Al principio, sus principales clientes eran coleccionistas latinoamericanos, familiarizados con el tipo de trabajo que hacían, y también con la abstracción geométrica, muy arraigado en Chile o México. “Entendían la geometría, y además alucinaban con los precios”, reconoce Manrique. Los precios son otra de esas cuestiones a las que dedican no pocos desvelos. “Nuestro modelo es claro: rescatamos al artista y, si la familia confía en nosotros, la exposición tiene que tener precios lógicos para que puedan comprar museos y coleccionistas, o ir a ferias”, apunta De la Mano. Luego hay casos, como Aurèlia Muñoz, que con los años cuadriplican precios, pero es un proceso que hay que manejar con cuidado. Algunos proyectos fracasan porque las familias no entienden que esos artistas no tienen mercado y hay que crearlo, no a corto plazo sino a medio y largo plazo. Además, insistimos mucho en la importancia del archivo, en que lo conserven o, con el tiempo, lo donen a instituciones”.

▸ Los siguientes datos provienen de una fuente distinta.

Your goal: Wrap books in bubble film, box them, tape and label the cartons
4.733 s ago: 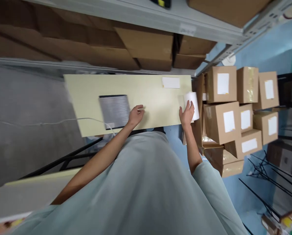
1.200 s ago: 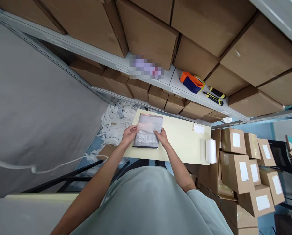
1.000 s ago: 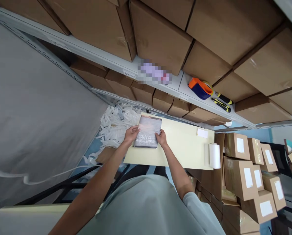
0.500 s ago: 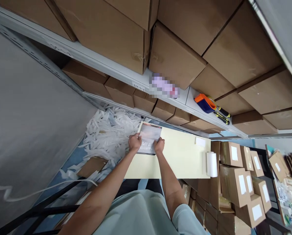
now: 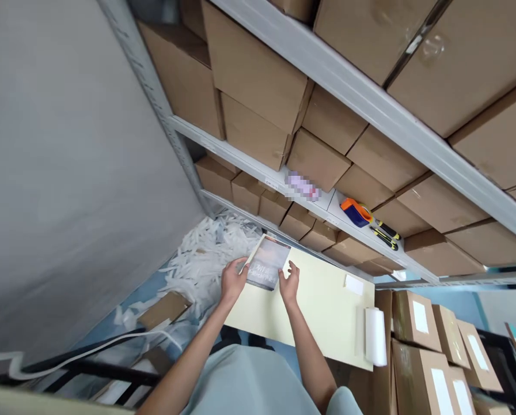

Por su galería de la calle Zorrilla, cerca del Congreso de los Diputados, pasan a diario visitantes, artistas, coleccionistas y familiares. Cuando logren poner orden en la nave de Vijande, su idea es abrirla como una segunda sede, un almacén y sala de exposiciones para las obras de su fondo, muchas de las cuales ya ocupan los antiguos peines. También quieren darle un nombre que evoque la memoria de Vandrés y de Vijande, a quien ya dedicaron una exposición, y retomar algunos de los proyectos que dejó pendientes. En los cajones han encontrado, por ejemplo, las tripas de un libro de Antoni Miralda que no llegó a ver la luz. “Cuando llamé a Miralda para decírselo, me dijo que no se creía que hubiera sobrevivido”, cuenta De la Mano. Los proyectos siguen y su nómina de artistas, además de una forma de negocio, es un índice de nombres que poco a poco, y gracias a ellos, van encontrando su sitio en los museos y los manuales de arte español del siglo XX. “Hace diez años, recuerdo que Pepe me dijo: ‘Alberto, no te creas que van a seguir apareciendo talleres así, vírgenes, esperándonos a nosotros con 200 cuadros”, recuerda Manrique. “Y la verdad es que ya llevamos veinte. Pero, por si acaso, me lo repite cada tres o cuatro años”.